Dr Aya Nishizono-Maher, a founding member of JAED, elaborated to the Tokyo Weekender, criticized the lack of ED treatment facilities in Japan and elaborated:
The prevalence rate of eating disorders is difficult to assess because in both anorexic and bulimic cases, the percentage of people that actually visit doctors is very low. Also, the prevalence rate depends on whether to include the increasing grey zone of people with lighter symptoms. If we only include patients that meet all the diagnostic criteria, the prevalence rate of anorexia nervosa in young females in Japan is considered to be slightly less than 1%, and 2% for bulimia nervosa, as in other developed countries…It might seem like a small number, but this means Tokyo alone has 600 to 800 new anorexic patients every year. And this does not count potentially anorexic people who do not see doctors.
Meanwhile, although some overweight TV personalities may be ridiculed and caricatured as lazy, Japanese celebrities like Naomi Watanabe are making moves to spread body positivity.
Watanabe, a popular comedian, a quirky style icon/designer, and the most followed person in Japan on Instagram, told Vogue,
“My message is never to tell other people that they should get fat or put on weight, but I truly believe that I should be happy, and everybody should be happy in their own skin. You shouldn’t reject the way you are.”
Curvier, pocchari models (“marshmallow girls” as termed by La Farfa magazine in 2013) shift the sizeist culture and carve their way into the fashion/beauty world, despite comments such as “stop trying to rationalize fatsos!”
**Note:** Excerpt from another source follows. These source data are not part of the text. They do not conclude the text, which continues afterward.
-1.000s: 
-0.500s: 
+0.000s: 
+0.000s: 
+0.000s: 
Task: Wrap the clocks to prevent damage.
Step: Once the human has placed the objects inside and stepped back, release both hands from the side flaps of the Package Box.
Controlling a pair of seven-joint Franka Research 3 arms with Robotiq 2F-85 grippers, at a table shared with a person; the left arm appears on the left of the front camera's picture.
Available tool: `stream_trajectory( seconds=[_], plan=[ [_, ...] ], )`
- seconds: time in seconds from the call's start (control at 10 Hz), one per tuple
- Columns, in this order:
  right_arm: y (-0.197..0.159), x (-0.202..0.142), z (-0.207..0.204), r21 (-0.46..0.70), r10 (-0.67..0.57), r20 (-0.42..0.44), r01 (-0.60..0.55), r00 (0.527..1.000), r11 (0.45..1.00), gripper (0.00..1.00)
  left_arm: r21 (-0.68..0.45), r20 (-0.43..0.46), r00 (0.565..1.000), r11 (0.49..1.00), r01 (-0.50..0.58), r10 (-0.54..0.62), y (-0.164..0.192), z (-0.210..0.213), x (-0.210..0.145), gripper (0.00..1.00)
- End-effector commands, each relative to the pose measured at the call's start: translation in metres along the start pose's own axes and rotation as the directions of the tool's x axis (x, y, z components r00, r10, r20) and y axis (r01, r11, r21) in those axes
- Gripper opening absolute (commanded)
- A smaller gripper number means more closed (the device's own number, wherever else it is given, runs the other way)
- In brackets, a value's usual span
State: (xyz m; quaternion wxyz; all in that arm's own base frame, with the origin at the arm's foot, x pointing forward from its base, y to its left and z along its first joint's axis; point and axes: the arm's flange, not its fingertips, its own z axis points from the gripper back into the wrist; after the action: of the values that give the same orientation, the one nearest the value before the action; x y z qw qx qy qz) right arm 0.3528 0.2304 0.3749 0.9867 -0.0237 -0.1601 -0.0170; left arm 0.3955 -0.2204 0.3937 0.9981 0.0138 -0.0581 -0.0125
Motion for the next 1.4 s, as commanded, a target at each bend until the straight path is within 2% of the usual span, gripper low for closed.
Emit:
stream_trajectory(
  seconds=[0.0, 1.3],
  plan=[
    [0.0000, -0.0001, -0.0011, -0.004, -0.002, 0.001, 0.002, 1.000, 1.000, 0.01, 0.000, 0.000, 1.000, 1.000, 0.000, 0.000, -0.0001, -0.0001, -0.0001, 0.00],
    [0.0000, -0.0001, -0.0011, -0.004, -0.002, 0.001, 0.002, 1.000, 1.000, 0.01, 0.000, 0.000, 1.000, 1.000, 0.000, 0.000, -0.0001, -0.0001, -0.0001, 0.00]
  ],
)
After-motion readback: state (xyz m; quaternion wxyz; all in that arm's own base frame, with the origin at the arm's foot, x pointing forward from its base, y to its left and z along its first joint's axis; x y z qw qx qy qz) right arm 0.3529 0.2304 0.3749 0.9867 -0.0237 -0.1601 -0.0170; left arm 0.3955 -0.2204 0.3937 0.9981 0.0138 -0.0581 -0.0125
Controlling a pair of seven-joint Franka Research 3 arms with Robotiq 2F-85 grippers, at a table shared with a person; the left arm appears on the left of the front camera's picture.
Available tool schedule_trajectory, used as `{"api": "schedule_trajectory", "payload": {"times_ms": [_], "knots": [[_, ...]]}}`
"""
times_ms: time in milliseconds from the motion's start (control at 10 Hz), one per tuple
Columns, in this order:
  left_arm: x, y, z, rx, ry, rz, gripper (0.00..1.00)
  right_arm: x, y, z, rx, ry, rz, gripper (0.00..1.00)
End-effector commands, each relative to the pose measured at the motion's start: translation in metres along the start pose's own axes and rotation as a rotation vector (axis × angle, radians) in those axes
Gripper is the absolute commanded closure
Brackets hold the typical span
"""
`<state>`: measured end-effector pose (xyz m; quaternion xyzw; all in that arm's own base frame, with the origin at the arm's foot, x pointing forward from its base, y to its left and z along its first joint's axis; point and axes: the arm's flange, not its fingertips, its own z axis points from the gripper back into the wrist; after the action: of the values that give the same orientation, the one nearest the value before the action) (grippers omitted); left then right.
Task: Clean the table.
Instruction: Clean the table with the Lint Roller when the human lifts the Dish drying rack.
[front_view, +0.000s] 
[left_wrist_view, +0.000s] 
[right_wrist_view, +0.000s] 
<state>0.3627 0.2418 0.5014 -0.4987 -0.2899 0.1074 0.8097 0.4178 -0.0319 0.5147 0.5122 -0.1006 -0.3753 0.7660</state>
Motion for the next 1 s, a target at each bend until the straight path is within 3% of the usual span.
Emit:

In a world plagued by unrealistic beauty expectations and fad dieting, many continue to echo the harmful weight loss methods of the past.
We may have stepped away from tapeworms and arsenic, but weird trends like “Cinderella weight” are a reminder of the dark side of weight loss.
As Cinderella said, “a dream is a wish your heart makes,” and that dream should be for health, not for a certain measurement.